Collected material »
________
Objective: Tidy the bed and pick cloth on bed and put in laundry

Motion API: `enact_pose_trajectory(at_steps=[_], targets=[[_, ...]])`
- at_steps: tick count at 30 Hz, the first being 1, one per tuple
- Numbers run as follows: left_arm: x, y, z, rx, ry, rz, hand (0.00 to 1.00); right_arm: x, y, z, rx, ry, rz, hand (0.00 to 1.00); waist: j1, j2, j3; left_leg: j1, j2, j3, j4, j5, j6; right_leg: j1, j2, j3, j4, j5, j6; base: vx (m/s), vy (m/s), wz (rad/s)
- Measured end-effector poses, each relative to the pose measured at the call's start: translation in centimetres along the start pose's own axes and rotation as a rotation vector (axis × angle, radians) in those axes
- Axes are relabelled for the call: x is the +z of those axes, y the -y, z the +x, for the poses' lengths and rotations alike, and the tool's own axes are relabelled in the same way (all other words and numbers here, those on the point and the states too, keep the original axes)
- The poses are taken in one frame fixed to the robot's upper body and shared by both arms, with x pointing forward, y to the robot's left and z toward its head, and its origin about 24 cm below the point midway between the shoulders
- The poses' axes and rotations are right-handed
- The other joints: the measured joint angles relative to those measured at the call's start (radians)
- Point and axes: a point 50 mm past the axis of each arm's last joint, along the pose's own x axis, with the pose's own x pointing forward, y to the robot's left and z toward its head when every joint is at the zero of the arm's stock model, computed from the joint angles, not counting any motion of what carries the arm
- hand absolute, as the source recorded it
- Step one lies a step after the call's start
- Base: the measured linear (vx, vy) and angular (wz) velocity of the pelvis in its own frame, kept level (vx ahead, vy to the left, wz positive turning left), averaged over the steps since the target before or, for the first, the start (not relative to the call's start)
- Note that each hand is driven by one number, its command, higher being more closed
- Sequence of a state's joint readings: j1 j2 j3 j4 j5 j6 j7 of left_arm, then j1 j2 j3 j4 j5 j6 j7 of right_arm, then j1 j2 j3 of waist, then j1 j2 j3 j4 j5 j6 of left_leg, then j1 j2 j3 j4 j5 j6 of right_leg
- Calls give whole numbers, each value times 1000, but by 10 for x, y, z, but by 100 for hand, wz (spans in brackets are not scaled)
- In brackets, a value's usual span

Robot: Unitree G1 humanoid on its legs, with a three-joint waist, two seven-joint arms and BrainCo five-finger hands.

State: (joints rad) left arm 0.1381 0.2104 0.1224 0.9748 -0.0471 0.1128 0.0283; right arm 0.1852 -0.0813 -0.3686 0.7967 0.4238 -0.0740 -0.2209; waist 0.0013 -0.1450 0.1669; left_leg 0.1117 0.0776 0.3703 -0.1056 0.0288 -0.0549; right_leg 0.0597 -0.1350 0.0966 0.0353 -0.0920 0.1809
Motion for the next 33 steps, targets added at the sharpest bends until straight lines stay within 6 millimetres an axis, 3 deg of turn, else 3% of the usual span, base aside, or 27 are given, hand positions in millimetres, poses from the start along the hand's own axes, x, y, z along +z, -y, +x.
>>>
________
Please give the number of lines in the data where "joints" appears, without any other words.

Written response »
2